Guylaine Thériault: Bonjour Roland.
Roland Grad: Quelles sont les recommandations dans ces nouvelles lignes directrices?
Guylaine Thériault: En fait, le Groupe d'étude canadien ne recommande pas le dépistage de la dysfonction thyroïdienne chez les adultes. En deux mots, c'est la recommandation. Et on va expliquer dans les autres questions auxquelles on va répondre aujourd'hui pourquoi il en est ainsi. En fait, parce qu'il y a la possibilité de surdiagnostic, de sur traitement à cause du fardeau qu'on peut imposer avec nos investigations, puis aussi parce que vraiment la base factuelle est très faible.
Roland Grad: Et est-ce que cette recommandation s'applique à tout le monde?
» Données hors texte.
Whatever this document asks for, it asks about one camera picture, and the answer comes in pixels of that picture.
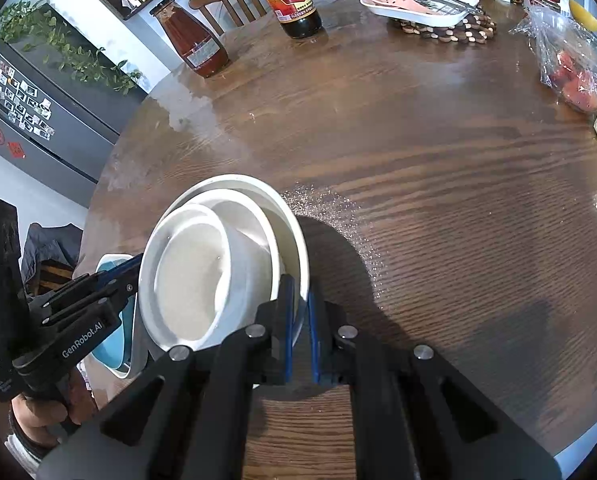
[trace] human hand
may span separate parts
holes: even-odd
[[[74,368],[69,375],[69,409],[56,400],[26,399],[21,394],[12,399],[12,411],[30,440],[41,446],[54,447],[58,442],[48,431],[48,426],[63,422],[68,415],[73,423],[83,424],[98,408],[83,376]]]

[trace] white jar label
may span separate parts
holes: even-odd
[[[201,43],[196,50],[187,57],[187,60],[192,63],[196,68],[200,67],[210,57],[214,56],[220,50],[220,46],[214,40],[214,38],[208,38],[205,43]]]

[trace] yellow fruit
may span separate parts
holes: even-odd
[[[597,32],[597,19],[576,0],[570,0],[572,17],[591,32]]]

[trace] green vine plant
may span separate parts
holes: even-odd
[[[104,81],[115,91],[127,95],[141,77],[139,70],[125,73],[122,67],[128,61],[107,67],[99,62],[99,54],[105,49],[97,48],[92,52],[88,48],[75,47],[69,43],[69,29],[66,22],[59,23],[51,10],[42,12],[40,7],[43,0],[32,4],[30,0],[20,0],[3,7],[0,12],[0,40],[5,43],[17,43],[24,38],[33,38],[26,43],[22,50],[31,51],[39,44],[49,44],[62,56],[58,62],[58,69],[66,67],[72,69],[71,78],[79,79],[83,83],[89,81]],[[43,63],[50,62],[50,56],[45,56]]]

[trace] metal screw
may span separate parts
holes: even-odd
[[[254,323],[245,329],[245,333],[248,337],[262,337],[265,335],[265,327]]]
[[[170,348],[168,355],[172,361],[185,361],[190,355],[190,349],[187,346],[178,345]]]
[[[359,331],[356,330],[355,326],[343,325],[339,327],[338,334],[343,339],[354,339],[359,334]]]
[[[428,359],[432,359],[434,357],[434,350],[432,350],[428,345],[417,345],[415,346],[415,356],[417,359],[427,361]]]
Guylaine Thériault: En fait, cette recommandation s'applique aux adultes et ne s'applique pas pour les femmes enceintes. Alors les personnes en haut de 18 ans qui ne sont pas enceintes, cette recommandation-là s'applique à elles. Et seulement juste pour préciser, bien que c'est probablement clair pour plusieurs personnes, mais comme on parle de dépistage, on parle ici de personnes asymptomatiques. S'il y a des symptômes, on n'est plus dans le dépistage. Cette ligne directrice ne couvre pas l'investigation de problèmes quelconques pour le patient. Aussi, ça ne couvre pas les gens qui auraient des facteurs de risque spécifiques. Je peux donner quelques exemples. Par exemple, la prise de certains médicaments, comme le lithium, l'amiodarone ou encore des antécédents. Si un patient a eu de la radiothérapie au niveau du cou ou une chirurgie de la thyroïde ou d'autres sorte de maladies qui sont en lien avec des maladies auto-immunes comme la maladie d'Addison. Ça, ce n'est pas couvert par cette ligne directrice. Donc vraiment, ce sont les adultes de 18 et plus qui ne sont pas enceintes, qui sont asymptomatiques, sans facteur de risque, on ne recommande pas le dépistage chez ces gens-là.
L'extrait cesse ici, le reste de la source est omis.